**EXERCISE AIM**
Report, word for word, every line of the material that contains "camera".

**PROVIDED DATA**
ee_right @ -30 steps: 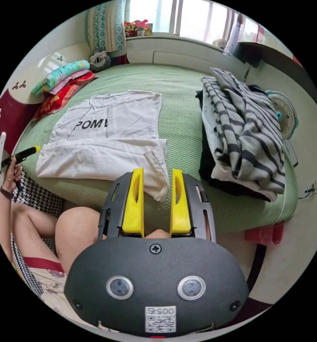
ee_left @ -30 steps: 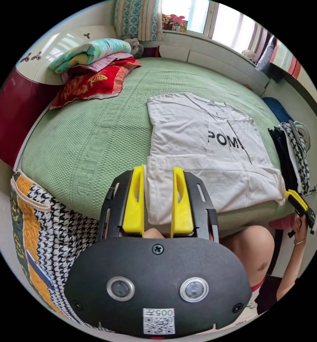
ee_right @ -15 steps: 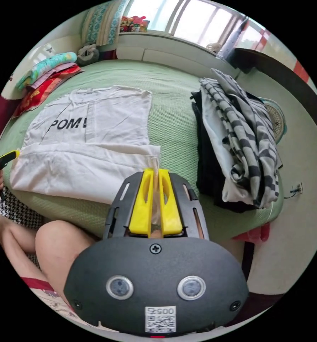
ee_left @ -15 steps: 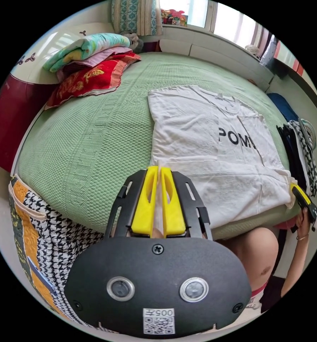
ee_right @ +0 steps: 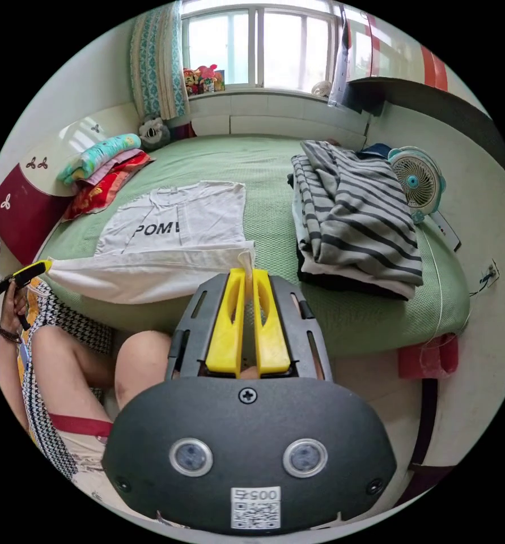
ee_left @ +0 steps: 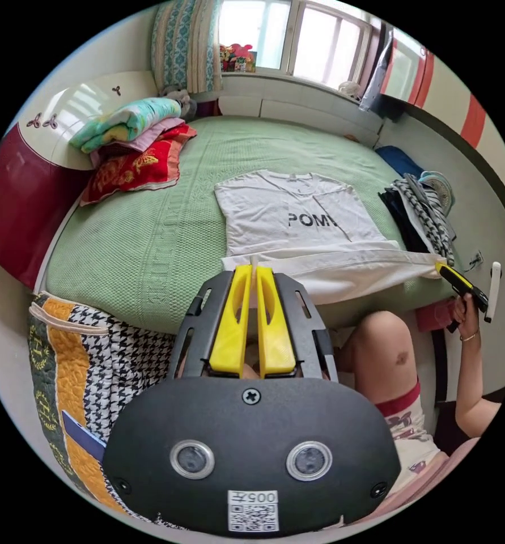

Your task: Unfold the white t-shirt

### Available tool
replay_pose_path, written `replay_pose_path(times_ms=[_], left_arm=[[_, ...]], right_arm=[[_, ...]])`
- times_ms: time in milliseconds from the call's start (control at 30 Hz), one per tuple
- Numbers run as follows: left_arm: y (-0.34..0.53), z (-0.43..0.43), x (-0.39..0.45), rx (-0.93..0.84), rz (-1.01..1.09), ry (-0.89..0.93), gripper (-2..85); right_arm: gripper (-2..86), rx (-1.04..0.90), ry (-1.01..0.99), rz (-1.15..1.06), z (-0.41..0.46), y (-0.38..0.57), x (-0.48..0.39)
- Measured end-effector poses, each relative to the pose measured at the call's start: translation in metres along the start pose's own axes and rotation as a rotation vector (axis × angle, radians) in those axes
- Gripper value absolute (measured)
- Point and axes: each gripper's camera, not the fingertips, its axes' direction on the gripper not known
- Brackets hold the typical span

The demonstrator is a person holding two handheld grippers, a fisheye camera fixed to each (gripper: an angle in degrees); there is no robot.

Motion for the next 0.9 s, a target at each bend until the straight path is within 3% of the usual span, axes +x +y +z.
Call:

**THE COMPLETED TASK**
- Point and axes: each gripper's camera, not the fingertips, its axes' direction on the gripper not known
The demonstrator is a person holding two handheld grippers, a fisheye camera fixed to each (gripper: an angle in degrees); there is no robot.

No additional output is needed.